<<<<

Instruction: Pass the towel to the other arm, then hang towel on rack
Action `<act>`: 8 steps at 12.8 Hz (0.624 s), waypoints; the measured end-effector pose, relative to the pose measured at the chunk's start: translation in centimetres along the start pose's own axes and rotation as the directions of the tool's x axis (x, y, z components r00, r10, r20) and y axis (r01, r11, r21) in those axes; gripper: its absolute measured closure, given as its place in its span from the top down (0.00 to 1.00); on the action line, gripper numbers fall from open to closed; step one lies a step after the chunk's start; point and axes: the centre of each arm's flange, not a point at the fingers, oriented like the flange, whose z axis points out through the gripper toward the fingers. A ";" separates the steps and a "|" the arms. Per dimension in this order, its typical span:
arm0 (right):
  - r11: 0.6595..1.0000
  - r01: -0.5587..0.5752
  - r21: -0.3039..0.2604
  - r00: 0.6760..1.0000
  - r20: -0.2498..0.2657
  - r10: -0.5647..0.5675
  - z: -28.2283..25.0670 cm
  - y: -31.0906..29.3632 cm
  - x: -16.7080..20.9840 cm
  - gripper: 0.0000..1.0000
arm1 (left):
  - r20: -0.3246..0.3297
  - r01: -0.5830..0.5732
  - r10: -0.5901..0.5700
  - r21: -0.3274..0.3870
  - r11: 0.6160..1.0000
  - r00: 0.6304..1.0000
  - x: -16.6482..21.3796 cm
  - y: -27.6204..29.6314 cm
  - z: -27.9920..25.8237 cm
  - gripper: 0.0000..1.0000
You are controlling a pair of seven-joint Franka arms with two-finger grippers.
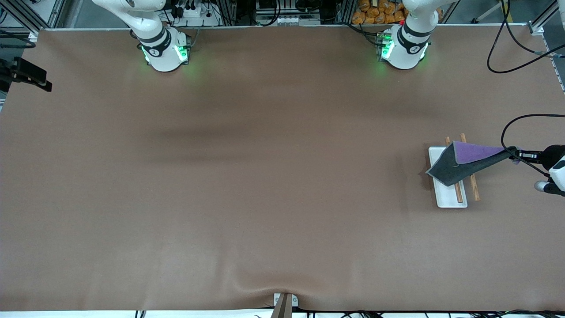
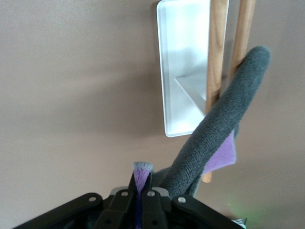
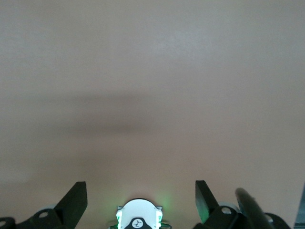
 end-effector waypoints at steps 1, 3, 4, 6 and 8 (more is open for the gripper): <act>0.999 -0.034 0.030 0.999 -0.013 0.034 0.0 0.1 -0.1 1.00 | 0.001 -0.006 0.006 -0.003 1.000 1.000 0.1 -0.4 0.4 0.03; 0.990 -0.124 0.065 0.992 -0.025 0.125 -0.1 0.2 -0.1 1.00 | 0.007 -0.008 0.008 -0.007 1.000 1.000 0.4 -0.6 1.0 0.07; 0.987 -0.145 0.070 0.989 -0.026 0.147 -0.1 0.1 -0.1 1.00 | 0.008 -0.008 0.008 -0.007 1.000 1.000 0.4 -0.6 1.1 0.15; 0.986 -0.152 0.074 0.987 -0.033 0.155 -0.1 -0.1 0.0 1.00 | 0.007 -0.001 0.001 -0.010 1.000 1.000 0.2 -1.1 1.1 0.40; 0.986 -0.149 0.075 0.987 -0.046 0.153 -0.3 -0.4 0.1 1.00 | 0.004 0.003 -0.003 -0.013 1.000 1.000 0.1 -1.3 1.1 0.61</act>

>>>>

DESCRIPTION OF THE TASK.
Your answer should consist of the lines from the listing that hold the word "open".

RESULT BELOW.
Action `<act>`: 8 steps at 12.8 Hz (0.624 s), waypoints; the measured end-effector pose, relative to the pose measured at the chunk's start: translation in centimetres along the start pose's own axes and rotation as the directions of the tool's x axis (x, y, z components r00, r10, r20) and y axis (r01, r11, r21) in those axes; gripper: its absolute measured closure, given as its place in its span from the top down (0.00 to 1.00); on the action line, gripper numbers fall from open to closed; step one lies a step after the chunk's start; point and axes: the centre of each arm's flange, not a point at the fingers, oriented like the flange, whose z axis points out through the gripper toward the fingers. A ";" separates the steps and a "|" the arms. Per dimension in this order, its typical span:
 end-effector waypoints at steps 1, 3, 4, 6 and 8 (more is open for the gripper): <act>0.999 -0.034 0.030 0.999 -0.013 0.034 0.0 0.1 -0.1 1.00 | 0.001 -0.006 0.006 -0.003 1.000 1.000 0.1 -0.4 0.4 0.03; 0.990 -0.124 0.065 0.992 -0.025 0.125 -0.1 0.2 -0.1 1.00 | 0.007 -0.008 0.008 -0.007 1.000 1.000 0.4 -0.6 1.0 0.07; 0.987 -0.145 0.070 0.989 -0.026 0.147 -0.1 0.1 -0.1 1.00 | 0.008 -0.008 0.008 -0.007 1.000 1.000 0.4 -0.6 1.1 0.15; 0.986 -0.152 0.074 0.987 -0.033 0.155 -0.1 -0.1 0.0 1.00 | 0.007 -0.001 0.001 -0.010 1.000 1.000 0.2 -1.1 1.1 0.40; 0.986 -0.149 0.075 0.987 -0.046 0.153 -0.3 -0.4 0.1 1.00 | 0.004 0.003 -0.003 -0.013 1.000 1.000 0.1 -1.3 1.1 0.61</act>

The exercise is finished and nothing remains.